In summary, through the synergistic effect of permeability enhancement by hydraulic flushing and gas injection displacement, the synergistic technology both widens gas migration pathways and strengthens the driving force for gas migration, achieving significantly better drainage performance than the other three modes, thereby validating the reliability of the previous numerical simulation results.
To provide a more robust quantitative comparison, the cumulative pure methane volume over the 82-day monitoring period was calculated by summing the daily gas production, where daily production (m3) = instantaneous flow rate (L/min) × 1440 min/1000. As shown in Figure 10a, Module 4 (synergistic technology) achieved a cumulative volume of 4.83 m3, outperforming Module 1 (conventional drainage, 2.60 m3) by 85.8%, Module 2 (gas injection alone, 3.91 m3) by 23.5%, and Module 3 (hydraulic flushing alone, 3.17 m3) by 52.4%. Figure 10b presents the mean pure gas flow rates of Module 2 and Module 4 during injection and stop-injection phases, with error bars representing ±one standard deviation calculated from the daily measurements within each phase.

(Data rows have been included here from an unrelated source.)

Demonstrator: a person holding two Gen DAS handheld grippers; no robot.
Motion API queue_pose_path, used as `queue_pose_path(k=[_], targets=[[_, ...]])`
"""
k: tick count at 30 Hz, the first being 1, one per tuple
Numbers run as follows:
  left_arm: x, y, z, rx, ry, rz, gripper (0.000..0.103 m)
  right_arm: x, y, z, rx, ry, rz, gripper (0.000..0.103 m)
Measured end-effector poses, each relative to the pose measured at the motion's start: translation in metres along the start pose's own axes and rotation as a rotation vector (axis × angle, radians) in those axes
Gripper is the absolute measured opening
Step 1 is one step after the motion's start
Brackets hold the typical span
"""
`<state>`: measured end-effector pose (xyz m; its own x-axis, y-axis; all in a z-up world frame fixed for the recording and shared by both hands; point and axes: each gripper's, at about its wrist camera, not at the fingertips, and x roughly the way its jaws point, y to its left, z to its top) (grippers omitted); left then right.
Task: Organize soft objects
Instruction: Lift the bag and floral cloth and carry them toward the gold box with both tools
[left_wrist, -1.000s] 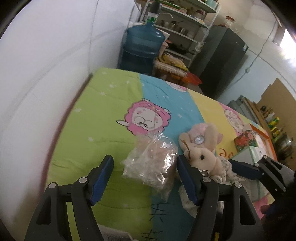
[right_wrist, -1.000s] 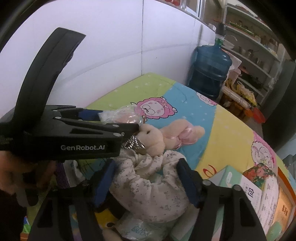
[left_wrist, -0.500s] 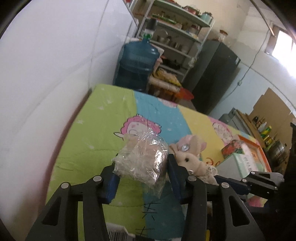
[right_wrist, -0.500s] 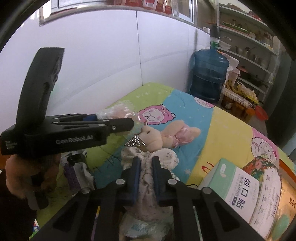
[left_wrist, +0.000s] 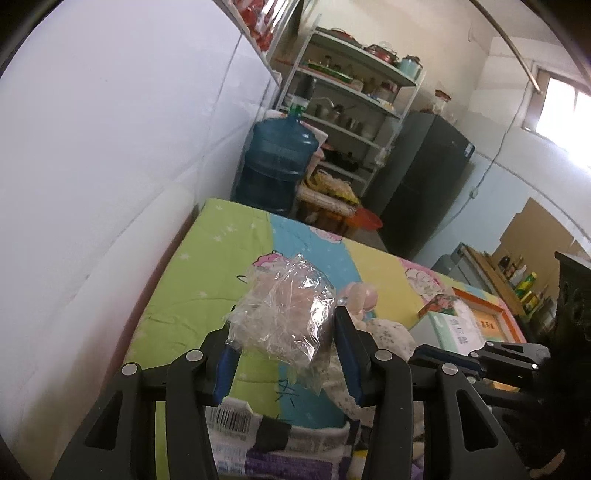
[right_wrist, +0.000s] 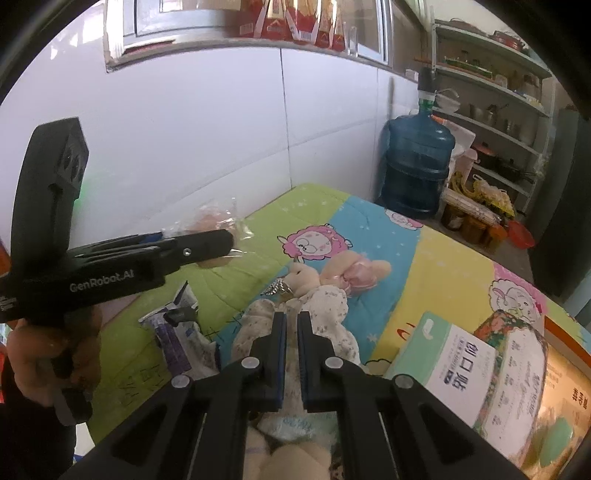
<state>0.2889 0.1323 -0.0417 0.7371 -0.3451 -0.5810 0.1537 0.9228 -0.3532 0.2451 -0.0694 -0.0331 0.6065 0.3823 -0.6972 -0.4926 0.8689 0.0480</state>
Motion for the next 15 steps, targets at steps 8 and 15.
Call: queue_pose_path(k=[8,15], targets=[[-0.015,-0.003,-0.012,0.001,-0.009,-0.023,0.049,0.000,-0.004,0.004,-0.013,0.030,-0.038,0.019],[-0.020,0.001,-0.017,-0.004,0.005,-0.043,0.049,0.017,0.001,0.021,-0.116,0.087,-0.096,0.078]])
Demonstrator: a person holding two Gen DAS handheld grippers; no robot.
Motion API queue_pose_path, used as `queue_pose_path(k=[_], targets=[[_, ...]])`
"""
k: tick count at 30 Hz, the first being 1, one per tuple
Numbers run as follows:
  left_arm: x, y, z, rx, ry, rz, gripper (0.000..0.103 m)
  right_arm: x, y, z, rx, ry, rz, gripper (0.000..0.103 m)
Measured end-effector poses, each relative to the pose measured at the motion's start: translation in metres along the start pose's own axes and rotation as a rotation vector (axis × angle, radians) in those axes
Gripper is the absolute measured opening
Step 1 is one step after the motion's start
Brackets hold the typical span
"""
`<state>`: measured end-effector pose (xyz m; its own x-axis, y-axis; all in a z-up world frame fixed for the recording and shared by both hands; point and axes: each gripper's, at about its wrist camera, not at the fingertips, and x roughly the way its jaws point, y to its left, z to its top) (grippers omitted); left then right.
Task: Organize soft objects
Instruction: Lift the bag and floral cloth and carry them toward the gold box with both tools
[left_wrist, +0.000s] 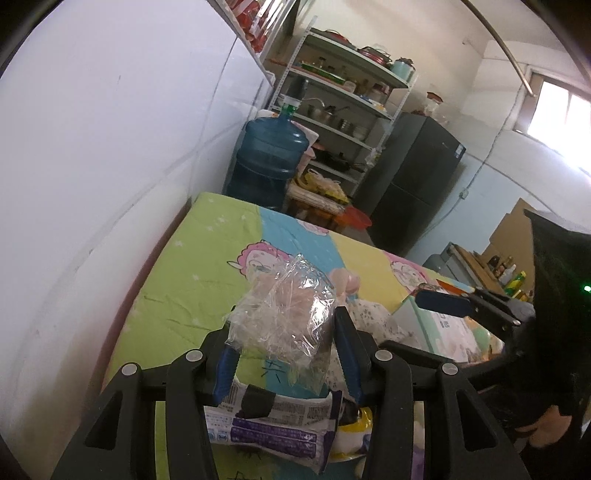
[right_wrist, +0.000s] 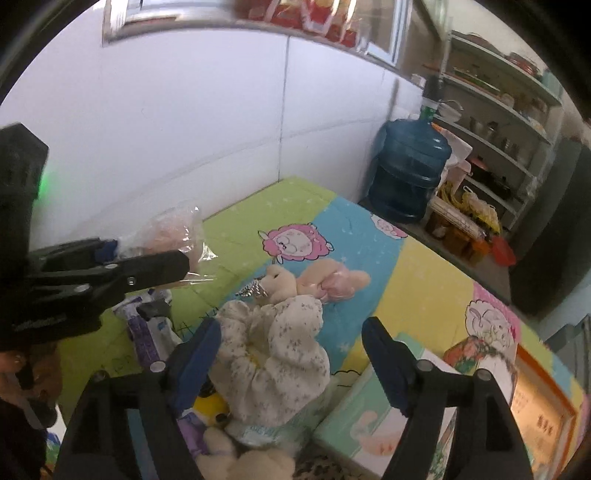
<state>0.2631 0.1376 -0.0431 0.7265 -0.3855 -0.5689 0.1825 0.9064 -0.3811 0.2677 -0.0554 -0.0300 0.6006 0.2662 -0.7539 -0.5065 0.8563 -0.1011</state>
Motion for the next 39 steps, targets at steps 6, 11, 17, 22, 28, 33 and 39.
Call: queue_pose_path(k=[6,11,17,22,28,33,39], targets=[[-0.001,0.000,-0.001,-0.006,0.000,-0.001,0.049,0.032,-0.003,0.005,-0.006,0.106,0.017,0.053],[0.001,0.004,-0.002,-0.021,0.006,0.005,0.049,0.040,-0.005,0.001,-0.001,0.128,0.027,0.035],[0.002,0.004,-0.002,-0.023,0.007,0.004,0.049,0.024,-0.006,-0.007,0.046,0.073,0.071,0.021],[0.005,0.005,-0.002,-0.028,0.005,0.003,0.049,0.004,-0.010,-0.014,0.094,-0.001,0.096,0.020],[-0.001,0.000,-0.004,-0.019,-0.003,0.001,0.049,-0.033,-0.009,-0.026,0.113,-0.146,0.082,0.015],[-0.009,-0.010,-0.005,-0.003,-0.026,-0.007,0.049,-0.060,-0.012,-0.034,0.132,-0.233,0.068,0.015],[-0.021,-0.025,-0.009,0.028,-0.047,-0.019,0.049,-0.083,-0.011,-0.043,0.138,-0.263,0.078,0.015]])
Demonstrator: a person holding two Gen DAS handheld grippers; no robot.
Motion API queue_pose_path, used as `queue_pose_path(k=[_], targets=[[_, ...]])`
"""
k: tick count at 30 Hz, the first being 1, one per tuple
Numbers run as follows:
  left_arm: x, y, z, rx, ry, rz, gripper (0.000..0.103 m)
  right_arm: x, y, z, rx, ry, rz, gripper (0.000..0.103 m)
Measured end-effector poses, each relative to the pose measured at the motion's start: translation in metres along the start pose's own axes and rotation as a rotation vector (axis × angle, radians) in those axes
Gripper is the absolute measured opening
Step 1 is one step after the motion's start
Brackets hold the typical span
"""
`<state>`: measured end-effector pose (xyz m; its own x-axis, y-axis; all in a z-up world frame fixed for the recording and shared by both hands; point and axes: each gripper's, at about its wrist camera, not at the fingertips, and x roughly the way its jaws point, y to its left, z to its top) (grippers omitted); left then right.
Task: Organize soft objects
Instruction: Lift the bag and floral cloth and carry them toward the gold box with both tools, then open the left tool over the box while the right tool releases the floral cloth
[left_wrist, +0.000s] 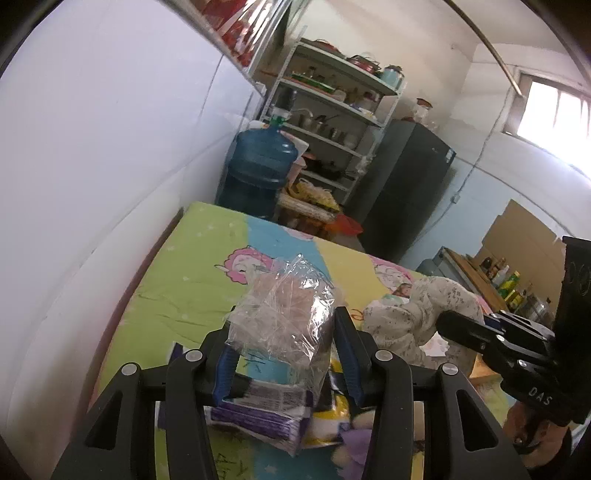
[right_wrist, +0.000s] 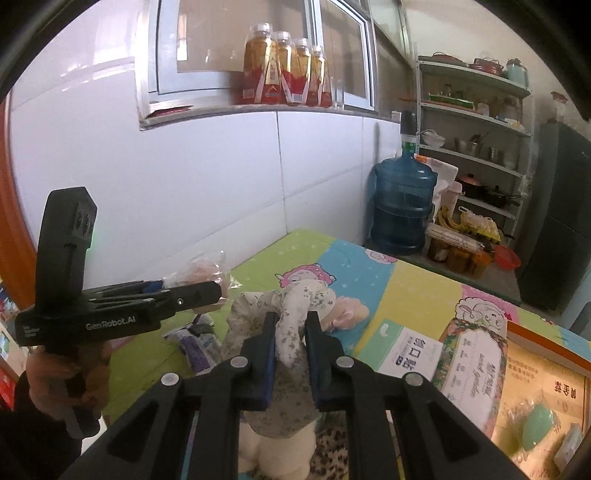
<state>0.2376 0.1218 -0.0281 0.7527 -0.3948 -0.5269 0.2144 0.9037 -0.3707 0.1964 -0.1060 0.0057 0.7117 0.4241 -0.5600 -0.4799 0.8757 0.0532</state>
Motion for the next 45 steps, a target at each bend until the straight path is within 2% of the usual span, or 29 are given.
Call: queue_pose_path(k=[10,22,33,37,45], targets=[[-0.026,-0.033,-0.019,0.070,0.013,-0.051,0.049,-0.040,0.001,-0.024,0.021,-0.011,0.013,0.015],[-0.034,-0.088,-0.058,0.149,0.090,-0.152,0.049,-0.087,-0.012,-0.064,0.078,-0.014,-0.030,0.015],[-0.021,-0.144,-0.074,0.228,0.146,-0.246,0.049,-0.129,-0.059,-0.102,0.202,-0.034,-0.125,0.015],[-0.018,-0.170,-0.077,0.245,0.141,-0.289,0.049,-0.146,-0.079,-0.114,0.238,-0.052,-0.169,0.015],[0.001,-0.221,-0.078,0.287,0.148,-0.323,0.049,-0.169,-0.108,-0.130,0.274,-0.081,-0.241,0.015]])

During the injection phase, Module 4 exhibited a mean flow rate of 0.070 ± 0.012 L/min, substantially higher than Module 2 (0.044 ± 0.011 L/min). During the stop-injection phase, Module 4 maintained a mean flow rate of 0.035 ± 0.006 L/min, outperforming Module 2 (0.022 ± 0.006 L/min). These metrics provide a more stable assessment of drainage performance than instantaneous peak values, consistently demonstrating the superior effectiveness of the synergistic technology.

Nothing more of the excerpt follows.